Where I live, on the edge of downtown Brooklyn off Flatbush Avenue, I would suffer that horrible half-alive state I had hoped to avoid. Buildings would be moderately damaged and, I’m informed, if I wasn’t injured by flying glass and debris, I would be injured from thermal radiation.

Growing up on the tail end of the Cold War, in the soft padding of the suburbs, I had only my imagination to help me picture war and disaster. Now there’s so much to inspire me. I can turn on any media outlet and soon hear about George W. Bush readying the troops or hear some senator warning us about the inevitable “spectacular” terrorist attacks to come. My apocalyptic thoughts flourish.

The last time I felt this full of doom was in seventh grade, after watching The Day After , the 1983 television movie that scared me out of my tapered jeans. A nuclear bomb is detonated in Lawrence, Kan. (Yeah, Kansas !) I remember the special effects were extraordinarily top-notch for a TV movie. I watched it with my parents and, after the end-in which Jason Robards returns to the charred, dead Ground Zero of the city and sobs in a stranger’s arms-I went outside and cried to myself on the mowed front lawn.

The Day After was a major media event of the time.

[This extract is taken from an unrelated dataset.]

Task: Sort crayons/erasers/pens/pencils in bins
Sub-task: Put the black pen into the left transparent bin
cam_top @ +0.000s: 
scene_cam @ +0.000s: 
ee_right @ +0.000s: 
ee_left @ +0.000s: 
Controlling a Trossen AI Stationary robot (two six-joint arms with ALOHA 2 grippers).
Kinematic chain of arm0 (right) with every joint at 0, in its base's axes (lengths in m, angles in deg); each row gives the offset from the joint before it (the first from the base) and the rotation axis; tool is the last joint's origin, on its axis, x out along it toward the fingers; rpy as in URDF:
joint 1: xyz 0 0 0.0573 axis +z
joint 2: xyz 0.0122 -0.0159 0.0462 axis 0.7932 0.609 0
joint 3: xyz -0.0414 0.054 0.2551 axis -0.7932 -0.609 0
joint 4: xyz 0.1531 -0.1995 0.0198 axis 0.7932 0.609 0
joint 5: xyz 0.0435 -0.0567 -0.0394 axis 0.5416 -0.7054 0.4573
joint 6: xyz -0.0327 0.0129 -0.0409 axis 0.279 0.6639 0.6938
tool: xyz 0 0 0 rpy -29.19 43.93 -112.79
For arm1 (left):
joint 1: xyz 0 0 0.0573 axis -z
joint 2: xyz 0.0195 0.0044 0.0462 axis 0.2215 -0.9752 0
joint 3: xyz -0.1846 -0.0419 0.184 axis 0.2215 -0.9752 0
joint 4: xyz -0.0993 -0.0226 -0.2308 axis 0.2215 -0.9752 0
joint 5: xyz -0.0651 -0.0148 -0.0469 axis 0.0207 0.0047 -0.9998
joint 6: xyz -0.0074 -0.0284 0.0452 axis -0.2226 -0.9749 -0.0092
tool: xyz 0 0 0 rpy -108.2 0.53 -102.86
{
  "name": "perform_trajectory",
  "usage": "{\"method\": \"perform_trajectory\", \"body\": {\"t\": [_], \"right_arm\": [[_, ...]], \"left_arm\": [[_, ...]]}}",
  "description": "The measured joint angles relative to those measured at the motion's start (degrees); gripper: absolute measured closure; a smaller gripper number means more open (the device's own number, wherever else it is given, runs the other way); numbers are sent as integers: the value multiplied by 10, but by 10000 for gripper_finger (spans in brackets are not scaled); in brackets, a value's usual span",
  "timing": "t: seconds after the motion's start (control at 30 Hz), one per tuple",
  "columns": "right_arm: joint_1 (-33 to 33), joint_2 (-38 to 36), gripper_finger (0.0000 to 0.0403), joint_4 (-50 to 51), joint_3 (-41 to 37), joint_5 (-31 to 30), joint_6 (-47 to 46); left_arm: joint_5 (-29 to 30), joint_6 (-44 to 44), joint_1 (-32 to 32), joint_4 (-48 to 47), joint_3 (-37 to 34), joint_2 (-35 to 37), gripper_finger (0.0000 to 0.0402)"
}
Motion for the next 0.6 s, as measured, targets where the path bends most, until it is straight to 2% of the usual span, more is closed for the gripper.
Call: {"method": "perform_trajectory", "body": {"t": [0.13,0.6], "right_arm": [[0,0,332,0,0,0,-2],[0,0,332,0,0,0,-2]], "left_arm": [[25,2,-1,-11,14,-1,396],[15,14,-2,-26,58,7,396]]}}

No sponsors bought commercial time after the point at which the nuclear war occurs, so the last half of the show was aired straight through, without commercials. ABC set up special 1-800 hotlines to calm people down during and after the original airing. Immediately after the film’s broadcast, a special news program aired featuring a live discussion between Dr. Carl Sagan, who opposed the use of nuclear weapons, and William F. Buckley Jr. It was during this heated discussion, aired live, that Dr. Sagan introduced the world to the concept of nuclear winter. I remember that that week at school was very solemn, with many discussions of the evils of nuclear weaponry.

I can’t imagine civically responsible programming like that now. News and information providers have found that it’s more effective to keep us in a constant state of tension. Red-hot bomb talk keeps us running around like an attacked anthill, which in turn keeps us lucratively tuned in. Little reminders that I could die soon dink in front of my face like the balloons in Pop-Up Video : CNN online newsbites when I turn on my computer, Post headlines at newsstands, narrow-eyed news anchors on TV, reports scrolling over every screen and surface.

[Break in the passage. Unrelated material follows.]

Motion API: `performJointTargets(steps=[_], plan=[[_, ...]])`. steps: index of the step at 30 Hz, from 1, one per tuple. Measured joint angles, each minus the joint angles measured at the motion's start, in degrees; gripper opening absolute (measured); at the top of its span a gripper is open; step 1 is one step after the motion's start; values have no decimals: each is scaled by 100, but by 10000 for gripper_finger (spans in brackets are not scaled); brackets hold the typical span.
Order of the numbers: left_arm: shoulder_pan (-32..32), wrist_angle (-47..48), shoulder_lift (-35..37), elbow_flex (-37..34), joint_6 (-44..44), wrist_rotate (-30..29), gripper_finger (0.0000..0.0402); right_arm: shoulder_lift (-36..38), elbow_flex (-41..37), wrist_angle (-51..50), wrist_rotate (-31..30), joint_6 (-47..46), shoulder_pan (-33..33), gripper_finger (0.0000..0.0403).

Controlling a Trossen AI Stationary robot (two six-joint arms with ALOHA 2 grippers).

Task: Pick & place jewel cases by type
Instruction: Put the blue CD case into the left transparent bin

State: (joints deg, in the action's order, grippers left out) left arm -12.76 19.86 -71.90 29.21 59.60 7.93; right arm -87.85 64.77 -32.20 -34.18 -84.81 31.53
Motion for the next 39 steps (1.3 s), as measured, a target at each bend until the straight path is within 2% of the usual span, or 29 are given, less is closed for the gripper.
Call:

Corporate tie-ins may be delicately handled, but they are always there. You may remember that last winter, when CBS aired the heart-clutching 911 documentary shot by those two French brothers, it was billed as “a Nextel Presentation.”

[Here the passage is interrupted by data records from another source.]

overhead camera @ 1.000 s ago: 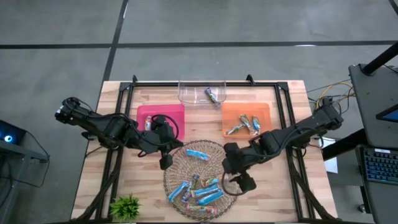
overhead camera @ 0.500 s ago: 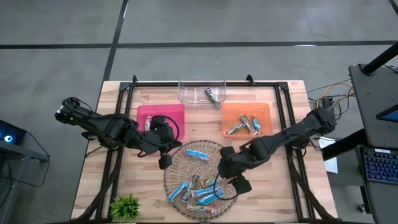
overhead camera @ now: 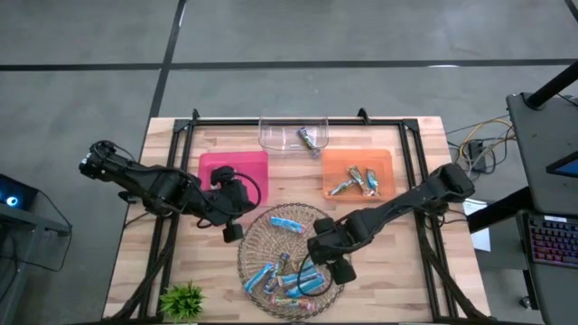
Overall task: Pick and place Granola Bars by type
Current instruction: Put the yellow granola bar into the yellow bin
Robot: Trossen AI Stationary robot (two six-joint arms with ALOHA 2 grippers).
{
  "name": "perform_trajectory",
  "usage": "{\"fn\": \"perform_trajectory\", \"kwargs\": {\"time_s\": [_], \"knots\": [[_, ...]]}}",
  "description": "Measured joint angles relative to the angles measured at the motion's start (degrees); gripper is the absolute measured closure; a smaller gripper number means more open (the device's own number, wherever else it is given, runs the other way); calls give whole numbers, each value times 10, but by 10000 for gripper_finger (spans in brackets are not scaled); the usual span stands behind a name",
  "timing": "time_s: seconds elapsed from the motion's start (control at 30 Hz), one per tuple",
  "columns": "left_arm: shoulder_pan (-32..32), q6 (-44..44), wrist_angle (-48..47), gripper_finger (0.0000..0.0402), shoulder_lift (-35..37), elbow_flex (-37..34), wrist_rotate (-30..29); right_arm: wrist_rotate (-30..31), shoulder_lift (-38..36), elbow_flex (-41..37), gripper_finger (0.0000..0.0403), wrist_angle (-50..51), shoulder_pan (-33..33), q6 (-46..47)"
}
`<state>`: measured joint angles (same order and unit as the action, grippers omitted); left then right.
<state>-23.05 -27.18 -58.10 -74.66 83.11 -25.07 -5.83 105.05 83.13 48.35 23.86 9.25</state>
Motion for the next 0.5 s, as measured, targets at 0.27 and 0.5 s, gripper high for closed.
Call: {"fn": "perform_trajectory", "kwargs": {"time_s": [0.27,0.5], "knots": [[0,-7,-1,401,1,0,-1,40,43,0,172,-5,0,1],[0,-14,-13,401,1,0,-2,45,75,0,172,-8,0,11]]}}
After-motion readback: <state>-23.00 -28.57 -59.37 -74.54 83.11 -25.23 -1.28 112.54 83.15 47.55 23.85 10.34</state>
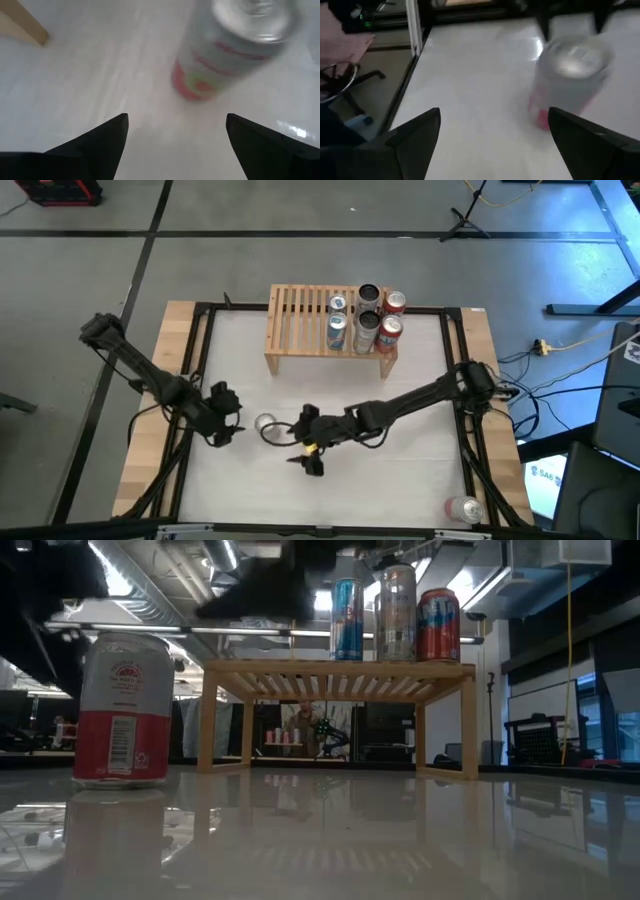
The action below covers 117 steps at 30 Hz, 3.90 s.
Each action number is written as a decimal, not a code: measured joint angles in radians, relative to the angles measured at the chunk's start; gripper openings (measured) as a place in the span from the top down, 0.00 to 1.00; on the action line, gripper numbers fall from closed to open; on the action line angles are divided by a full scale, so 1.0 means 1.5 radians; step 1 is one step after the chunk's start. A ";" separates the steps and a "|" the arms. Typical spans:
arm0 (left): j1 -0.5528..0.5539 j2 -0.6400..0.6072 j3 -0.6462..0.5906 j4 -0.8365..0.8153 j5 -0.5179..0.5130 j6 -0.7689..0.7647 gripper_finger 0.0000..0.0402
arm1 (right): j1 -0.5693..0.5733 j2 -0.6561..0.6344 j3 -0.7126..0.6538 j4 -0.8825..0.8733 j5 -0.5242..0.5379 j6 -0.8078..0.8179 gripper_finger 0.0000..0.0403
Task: Place canned beverage on shelf
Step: Put the top pink soda can on the shelf
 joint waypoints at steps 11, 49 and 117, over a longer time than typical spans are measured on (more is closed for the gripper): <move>0.062 0.000 -0.087 0.103 -0.067 -0.041 0.19 | 0.000 0.102 0.001 0.144 -0.023 0.018 0.11; 0.030 0.013 -0.087 0.247 -0.001 -0.024 0.19 | -0.059 0.122 0.018 0.038 -0.021 0.015 0.11; 0.076 0.237 0.136 0.154 0.076 0.188 0.19 | 0.005 -0.041 0.018 -0.289 0.082 0.108 0.11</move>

And yet, underneath all the anxiety, I find that there is something surprisingly comforting about life here in a target town. Everyone around me seems to be taking the very real possibility of impending doom relatively calmly. I know I’m less physically afraid than I was in seventh grade. Back then, the pure abstraction of the threat was somehow more frightening than this feeling of concrete possibility. It’s not TV-movie pretend this time, but the way we’re coping, it seems, is to let all the threats flap and fly and honk around us, and just get on the subway anyway.